I read it relatively quickly, for me, as I am generally reading several books at once.  (For instance, I’m currently reading The 3 Pillars of Zen by Philip Kapleau, The Yoga of Discipline by Swami Chidvilasananda, and re-reading The Mists of Avalon by Marion Zimmer Bradley.  Do we detect a theme here?)  And while there was much that I did like about the book, I was a bit disappointed in it, also.

Perhaps my disappointment speaks more to the power of expectation than anything else.  Because I expected to love the book I had developed a bit of a pre-conceived notion about it that wasn’t borne out.  So hence my disappointment. 

The book has a sure-fire, high-concept premise.  It tells the story of the Siege of Leningrad, during World War II, through the eyes of Marina, an employee of the Hermitage Museum.   The amazing backstory to the novel is that, as the Germans closed in on the city of Leningrad employees of the museum packed away all the precious pieces of art in this huge museum and put it on trains or trucks to be taken to safety.  The story goes that they removed paintings from their frames, leaving the frames on the wall to signify that some day the paintings would be returned.

Not only that, but thousands of the city’s residents took refuge in the basement of the museum, where many of them perished from hunger or the brutal cold. 

The structure of the book is clever and well done, with Marina, now an old woman living in Seattle and struggling with Alzheimer’s.   She can’t remember what to do with the fork she is holding in her hand, but she can, and does, remember the winter she spent in the Hermitage museum, working on packing the artwork and trying to survive.  One of the "Madonnas" who has worked at the museum for many years, teaches Marina how to create a "memory palace" in her mind.  Going room by room in the Hermitage, she describes to Marina each of the artworks that used to be there, telling her that somebody must retain the memory of them in order to keep them alive.

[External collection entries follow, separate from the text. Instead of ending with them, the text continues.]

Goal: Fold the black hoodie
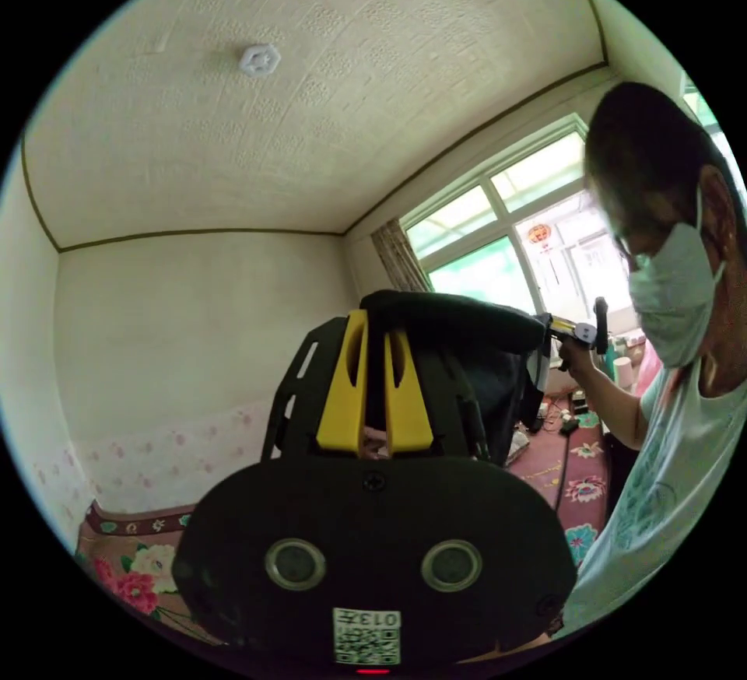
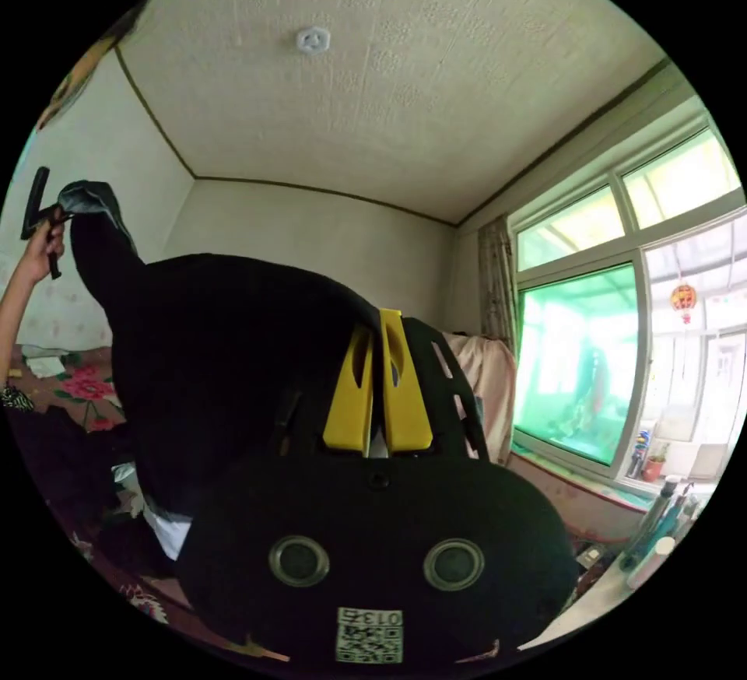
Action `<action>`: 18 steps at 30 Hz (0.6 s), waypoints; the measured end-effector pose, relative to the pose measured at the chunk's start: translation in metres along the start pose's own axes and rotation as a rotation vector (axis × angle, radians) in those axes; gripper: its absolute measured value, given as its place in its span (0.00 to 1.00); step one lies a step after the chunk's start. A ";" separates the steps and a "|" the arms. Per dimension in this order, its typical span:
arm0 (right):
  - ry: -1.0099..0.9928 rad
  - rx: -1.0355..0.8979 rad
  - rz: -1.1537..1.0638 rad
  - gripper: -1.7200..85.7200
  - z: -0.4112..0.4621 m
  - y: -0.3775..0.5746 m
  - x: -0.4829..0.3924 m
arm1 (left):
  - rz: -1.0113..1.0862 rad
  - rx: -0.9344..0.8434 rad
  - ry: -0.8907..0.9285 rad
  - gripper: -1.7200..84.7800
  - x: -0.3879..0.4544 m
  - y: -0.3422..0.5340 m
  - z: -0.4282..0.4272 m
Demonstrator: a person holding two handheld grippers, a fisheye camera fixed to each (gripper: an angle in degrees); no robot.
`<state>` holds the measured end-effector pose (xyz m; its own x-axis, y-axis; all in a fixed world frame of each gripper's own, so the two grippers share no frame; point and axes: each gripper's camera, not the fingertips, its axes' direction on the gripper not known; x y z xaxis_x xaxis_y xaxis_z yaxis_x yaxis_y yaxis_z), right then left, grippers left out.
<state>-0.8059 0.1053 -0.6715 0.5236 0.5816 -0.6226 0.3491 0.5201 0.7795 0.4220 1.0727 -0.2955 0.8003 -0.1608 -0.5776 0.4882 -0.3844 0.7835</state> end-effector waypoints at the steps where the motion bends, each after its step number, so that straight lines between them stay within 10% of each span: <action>1: 0.041 0.012 0.008 0.03 -0.022 -0.002 0.005 | 0.012 0.016 0.033 0.02 0.008 0.003 -0.009; 10: 0.331 0.219 -0.087 0.04 -0.143 -0.039 0.005 | -0.058 0.134 0.231 0.02 0.006 0.020 -0.030; 18: 0.342 0.243 -0.174 0.04 -0.071 -0.043 -0.018 | -0.064 0.069 0.156 0.02 -0.023 0.019 -0.024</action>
<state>-0.8851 0.1168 -0.6982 0.1681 0.6927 -0.7014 0.6027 0.4908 0.6292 0.4210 1.0914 -0.2618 0.8154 0.0063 -0.5789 0.5188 -0.4519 0.7258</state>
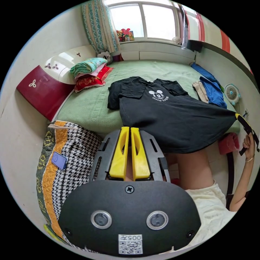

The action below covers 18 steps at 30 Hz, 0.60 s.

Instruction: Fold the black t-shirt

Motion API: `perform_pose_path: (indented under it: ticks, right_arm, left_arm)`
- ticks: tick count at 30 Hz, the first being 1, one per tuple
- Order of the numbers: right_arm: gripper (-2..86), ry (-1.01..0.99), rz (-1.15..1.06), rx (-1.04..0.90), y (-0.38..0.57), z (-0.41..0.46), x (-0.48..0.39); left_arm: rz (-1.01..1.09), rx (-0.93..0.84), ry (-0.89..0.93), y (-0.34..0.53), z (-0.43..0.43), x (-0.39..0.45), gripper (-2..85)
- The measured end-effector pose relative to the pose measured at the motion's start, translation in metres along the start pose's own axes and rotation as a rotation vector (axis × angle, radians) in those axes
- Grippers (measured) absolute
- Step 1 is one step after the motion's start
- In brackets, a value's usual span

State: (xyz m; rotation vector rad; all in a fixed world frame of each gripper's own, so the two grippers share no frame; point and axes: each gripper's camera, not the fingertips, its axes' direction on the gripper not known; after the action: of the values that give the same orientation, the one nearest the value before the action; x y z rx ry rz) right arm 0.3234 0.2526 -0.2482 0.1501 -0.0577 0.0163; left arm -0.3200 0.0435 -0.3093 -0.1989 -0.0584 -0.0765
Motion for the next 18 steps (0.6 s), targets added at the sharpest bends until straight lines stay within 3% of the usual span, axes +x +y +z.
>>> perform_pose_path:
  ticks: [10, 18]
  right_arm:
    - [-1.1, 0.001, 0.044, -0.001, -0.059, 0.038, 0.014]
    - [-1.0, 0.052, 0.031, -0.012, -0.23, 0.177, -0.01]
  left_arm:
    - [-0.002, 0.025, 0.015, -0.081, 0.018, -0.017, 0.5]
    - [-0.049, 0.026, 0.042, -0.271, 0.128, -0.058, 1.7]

The themes of memory and imagination and love and survival resonate throughout the whole book.  Oh, and it is beautifully written.  As someone who has written a lot about art, I appreciated Debra Dean’s gorgeous descriptions of the artworks. 

I did like the book, I wasn’t just rip-roaringly in love with it.  There was a sense of distance that surprised me, perhaps because of the distance between the current-day Marina and the events she remembers.  And Marina’s contemporary daughter, Helen, had far less of a character arc than I would have expected.   But, overall, it is worth the read.  As a fellow writer, I admired the craftsmanship of the story–the afore-mentioned description and also the way she structured the plot and kept it clear and cohesive.   There was a dream-like feel to the Russian segments of the novel, perhaps because they were Marina’s memories.  But what was missing for me was simply a strong emotional attachment to the characters.  During that long, bitter winter, many people died, including many that Marina was close to.  But so many of them died that after awhile it was business as usual and there was little emotional impact from any of it.

Still, the book is a good novel.  If you are interested in getting an idea about how extensive and vast the Hermitage truly is, watch Russian Ark.  This film was shot all in one continuous take inside the museum, featuring a cast of thousands.  It theoretically recreates the last great Winter Ball that was held in the museum and it is full of amazing images.  Watching it, I had no idea what was going on, because nothing is explained, but damn, it is a stellar film.